Eagle-Eye Cherry : New-York me manque beaucoup mais ce n’est plus la même ville que celle où j’ai grandi. Je suis triste de voir que la majorité de la scène musicale s’est délocalisée à Los Angeles ou Nashville. Il ne se passe plus grand-chose à New-York. Désormais si je dois travailler aux Etats-Unis, je vais dans ces deux autres villes. Ça m’attriste parce que New-York m’a beaucoup inspiré. J’y vais encore mais surtout pour voir mes amis, plus pour la musique ou son énergie. Je ne pourrais plus vivre aux Etats-Unis maintenant. Je trouve que ce qui se passe politiquement est complètement dingue, les gens sont divisés. Si Trump revient au pouvoir, alors j’abandonnerai mon pays définitivement. S’ils sont si bêtes pour faire revenir cet homme au pouvoir, pour moi ce sera « Sayonara America ». J’ai des amis qui ont déjà quitté New York pour vivre en Europe ou dans d’autres villes en Amérique du Nord, c’est un endroit très étrange désormais. Mais ce n’est pas que là-bas. On voit que cette montée des extrêmes arrive en France également, comme c’est arrivé en Suède. Je n’aurais jamais pensé qu’on aurait un parti d’extrême droite raciste en Suède qui arriverait au pouvoir mais pourtant c’est le cas, c’est fou.

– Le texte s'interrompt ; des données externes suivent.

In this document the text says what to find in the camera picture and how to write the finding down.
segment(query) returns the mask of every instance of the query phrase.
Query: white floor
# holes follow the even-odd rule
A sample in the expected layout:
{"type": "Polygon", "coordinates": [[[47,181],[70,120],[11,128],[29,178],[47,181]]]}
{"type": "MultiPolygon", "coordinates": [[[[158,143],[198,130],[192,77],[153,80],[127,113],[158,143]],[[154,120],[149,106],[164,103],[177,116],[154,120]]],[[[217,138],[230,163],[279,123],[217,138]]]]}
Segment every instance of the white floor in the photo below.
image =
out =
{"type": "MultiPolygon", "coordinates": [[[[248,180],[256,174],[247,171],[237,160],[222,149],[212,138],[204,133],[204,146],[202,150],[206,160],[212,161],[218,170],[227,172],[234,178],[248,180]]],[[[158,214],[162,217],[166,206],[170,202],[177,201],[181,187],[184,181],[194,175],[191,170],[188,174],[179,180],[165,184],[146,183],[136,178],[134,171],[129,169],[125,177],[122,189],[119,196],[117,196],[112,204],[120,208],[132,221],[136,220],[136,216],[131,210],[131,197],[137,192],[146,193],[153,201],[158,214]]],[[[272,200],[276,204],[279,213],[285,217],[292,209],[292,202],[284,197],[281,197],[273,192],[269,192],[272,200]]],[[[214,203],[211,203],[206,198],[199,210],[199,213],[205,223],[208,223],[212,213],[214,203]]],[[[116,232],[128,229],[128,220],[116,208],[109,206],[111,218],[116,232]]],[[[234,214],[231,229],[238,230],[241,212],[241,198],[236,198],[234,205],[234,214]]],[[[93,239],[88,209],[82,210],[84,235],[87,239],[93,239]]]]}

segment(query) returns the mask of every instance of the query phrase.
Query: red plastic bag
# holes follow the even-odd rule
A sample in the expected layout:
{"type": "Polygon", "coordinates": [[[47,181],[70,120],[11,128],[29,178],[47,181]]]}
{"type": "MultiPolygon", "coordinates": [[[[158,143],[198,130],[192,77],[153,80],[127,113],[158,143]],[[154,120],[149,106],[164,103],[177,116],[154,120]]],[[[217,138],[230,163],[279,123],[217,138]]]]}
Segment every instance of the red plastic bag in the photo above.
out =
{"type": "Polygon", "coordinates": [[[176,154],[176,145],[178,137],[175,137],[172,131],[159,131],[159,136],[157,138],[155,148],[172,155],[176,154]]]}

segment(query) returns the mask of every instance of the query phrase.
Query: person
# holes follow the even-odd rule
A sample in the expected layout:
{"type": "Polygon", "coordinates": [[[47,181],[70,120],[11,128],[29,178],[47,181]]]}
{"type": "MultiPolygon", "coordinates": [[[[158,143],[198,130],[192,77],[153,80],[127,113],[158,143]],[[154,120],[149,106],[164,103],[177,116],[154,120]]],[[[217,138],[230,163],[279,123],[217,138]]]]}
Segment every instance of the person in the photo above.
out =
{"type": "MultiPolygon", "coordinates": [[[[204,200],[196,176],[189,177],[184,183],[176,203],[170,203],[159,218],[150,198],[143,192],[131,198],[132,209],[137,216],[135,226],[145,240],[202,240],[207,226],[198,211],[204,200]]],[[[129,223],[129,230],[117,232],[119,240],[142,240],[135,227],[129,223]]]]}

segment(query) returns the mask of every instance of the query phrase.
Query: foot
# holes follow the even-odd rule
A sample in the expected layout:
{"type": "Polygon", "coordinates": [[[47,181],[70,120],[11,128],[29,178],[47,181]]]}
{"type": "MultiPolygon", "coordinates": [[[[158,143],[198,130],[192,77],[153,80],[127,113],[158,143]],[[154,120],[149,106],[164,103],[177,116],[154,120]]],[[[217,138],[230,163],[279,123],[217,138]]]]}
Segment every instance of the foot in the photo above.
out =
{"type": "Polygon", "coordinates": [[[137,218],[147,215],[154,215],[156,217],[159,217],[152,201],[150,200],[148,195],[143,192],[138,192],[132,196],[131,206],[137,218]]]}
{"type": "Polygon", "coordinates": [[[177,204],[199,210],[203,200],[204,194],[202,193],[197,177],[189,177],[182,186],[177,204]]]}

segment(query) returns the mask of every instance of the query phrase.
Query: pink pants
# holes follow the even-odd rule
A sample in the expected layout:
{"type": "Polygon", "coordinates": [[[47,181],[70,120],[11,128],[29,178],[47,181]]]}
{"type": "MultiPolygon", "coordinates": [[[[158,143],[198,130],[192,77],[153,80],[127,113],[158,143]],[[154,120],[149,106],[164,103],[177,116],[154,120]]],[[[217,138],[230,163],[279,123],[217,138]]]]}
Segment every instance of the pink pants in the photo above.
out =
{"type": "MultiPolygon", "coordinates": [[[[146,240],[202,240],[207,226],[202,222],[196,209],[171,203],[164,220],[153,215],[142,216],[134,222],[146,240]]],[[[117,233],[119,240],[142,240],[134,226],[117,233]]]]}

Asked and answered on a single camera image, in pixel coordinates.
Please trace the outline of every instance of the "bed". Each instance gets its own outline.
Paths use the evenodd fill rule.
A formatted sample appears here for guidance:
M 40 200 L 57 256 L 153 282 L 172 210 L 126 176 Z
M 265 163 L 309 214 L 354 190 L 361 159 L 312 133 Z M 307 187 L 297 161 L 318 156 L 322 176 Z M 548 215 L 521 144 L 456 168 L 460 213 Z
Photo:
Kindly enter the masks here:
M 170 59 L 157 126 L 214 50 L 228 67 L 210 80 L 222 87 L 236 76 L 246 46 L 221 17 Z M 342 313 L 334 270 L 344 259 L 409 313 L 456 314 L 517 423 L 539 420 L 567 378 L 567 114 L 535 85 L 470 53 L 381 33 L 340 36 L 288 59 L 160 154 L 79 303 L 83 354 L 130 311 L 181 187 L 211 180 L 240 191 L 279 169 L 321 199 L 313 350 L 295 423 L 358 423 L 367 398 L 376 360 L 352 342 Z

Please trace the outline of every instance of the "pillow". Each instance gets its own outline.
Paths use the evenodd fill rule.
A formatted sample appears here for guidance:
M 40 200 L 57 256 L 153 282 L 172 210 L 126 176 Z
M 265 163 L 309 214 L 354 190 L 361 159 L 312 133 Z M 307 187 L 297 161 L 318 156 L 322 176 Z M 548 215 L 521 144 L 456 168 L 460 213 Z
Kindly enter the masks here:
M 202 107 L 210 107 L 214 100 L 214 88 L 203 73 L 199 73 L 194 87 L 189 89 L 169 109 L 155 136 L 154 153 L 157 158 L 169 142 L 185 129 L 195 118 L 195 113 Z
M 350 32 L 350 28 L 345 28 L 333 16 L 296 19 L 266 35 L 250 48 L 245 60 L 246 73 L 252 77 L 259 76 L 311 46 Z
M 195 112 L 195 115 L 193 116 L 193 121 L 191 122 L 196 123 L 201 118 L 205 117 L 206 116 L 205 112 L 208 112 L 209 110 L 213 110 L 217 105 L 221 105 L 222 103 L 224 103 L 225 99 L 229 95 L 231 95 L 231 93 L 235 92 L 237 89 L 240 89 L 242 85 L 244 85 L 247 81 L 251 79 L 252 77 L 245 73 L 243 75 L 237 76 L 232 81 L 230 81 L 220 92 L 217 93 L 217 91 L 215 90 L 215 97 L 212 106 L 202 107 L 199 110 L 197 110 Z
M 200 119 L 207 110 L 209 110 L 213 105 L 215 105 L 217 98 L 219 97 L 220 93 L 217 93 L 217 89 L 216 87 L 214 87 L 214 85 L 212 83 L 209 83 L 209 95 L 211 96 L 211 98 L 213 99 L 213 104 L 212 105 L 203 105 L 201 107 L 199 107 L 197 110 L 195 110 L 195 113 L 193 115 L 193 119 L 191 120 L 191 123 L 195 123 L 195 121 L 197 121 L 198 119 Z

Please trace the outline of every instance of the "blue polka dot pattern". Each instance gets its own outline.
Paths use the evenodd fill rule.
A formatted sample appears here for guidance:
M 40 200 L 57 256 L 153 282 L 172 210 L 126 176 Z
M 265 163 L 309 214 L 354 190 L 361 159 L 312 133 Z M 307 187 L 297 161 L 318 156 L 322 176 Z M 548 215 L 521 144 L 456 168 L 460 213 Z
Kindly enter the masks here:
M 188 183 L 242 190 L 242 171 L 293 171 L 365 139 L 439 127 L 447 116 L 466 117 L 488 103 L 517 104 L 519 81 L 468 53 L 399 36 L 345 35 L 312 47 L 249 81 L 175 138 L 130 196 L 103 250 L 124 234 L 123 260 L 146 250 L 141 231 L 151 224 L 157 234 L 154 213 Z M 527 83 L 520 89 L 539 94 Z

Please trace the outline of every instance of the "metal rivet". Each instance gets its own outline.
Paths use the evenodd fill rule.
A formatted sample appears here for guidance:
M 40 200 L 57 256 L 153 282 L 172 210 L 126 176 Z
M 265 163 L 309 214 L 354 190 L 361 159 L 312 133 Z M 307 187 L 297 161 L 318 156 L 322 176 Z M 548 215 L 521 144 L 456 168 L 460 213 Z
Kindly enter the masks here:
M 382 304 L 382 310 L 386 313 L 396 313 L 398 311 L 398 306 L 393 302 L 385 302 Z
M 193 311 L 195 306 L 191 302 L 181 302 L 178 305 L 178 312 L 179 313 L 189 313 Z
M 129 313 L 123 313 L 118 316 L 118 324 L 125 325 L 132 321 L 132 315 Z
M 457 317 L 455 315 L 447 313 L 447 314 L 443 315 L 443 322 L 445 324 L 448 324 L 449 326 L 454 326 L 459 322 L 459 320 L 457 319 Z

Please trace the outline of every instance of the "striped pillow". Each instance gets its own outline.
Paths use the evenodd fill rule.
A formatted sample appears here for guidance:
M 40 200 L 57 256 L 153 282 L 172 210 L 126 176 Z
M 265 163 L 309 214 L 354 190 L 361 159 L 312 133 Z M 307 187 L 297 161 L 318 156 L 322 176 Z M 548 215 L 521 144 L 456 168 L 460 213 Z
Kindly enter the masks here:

TMM : Ma dernière question est plus générale, qu’est-ce qu’un artiste avec une carrière comme la tienne peut encore rêver d’achever ?

Eagle-Eye Cherry : J’ai été très chanceux, j’ai eu le succès que tout le monde n’a pas obtenu parce que j’ai commencé ma carrière à une époque où on vendait encore beaucoup de disques en format CD et non pas en digital. Ce que je veux dire c’est que je peux vivre aisément de ma musique, je n’ai pas à me préoccuper de l’aspect économique. Tout ce que je veux maintenant c’est de continuer à faire des tournées, jouer en live autant que possible. Et je suis reconnaissant, chaque nuit où je monte sur scène, de voir que le public me suit et continue d’acheter des billets pour que je puisse continuer à jouer. J’ai grandi comme ça, mon père était un musicien de jazz. Il ne vendait pas beaucoup de CD mais il gagnait sa vie en faisant des concerts. Tout comme lui, j’espère pouvoir continuer de faire ce que j’aime. Quand je serais vieux, je m’imagine jouer mes chansons chaque vendredi soir dans le pub local (rires). C’est ce que je vois à la fin. Et continuer à prendre du plaisir, parce que je comme tu le sais, il y a eu un moment où je n’étais plus sûr de vouloir faire de la musique, je me voyais être dans l’ombre en tant que producteur ou parolier. Mais maintenant je sais que c’est ce que je veux. Je suis back on track !

‘Back On Track’ disponible depuis le 27 janvier 2023 chez Papa Cherry Records.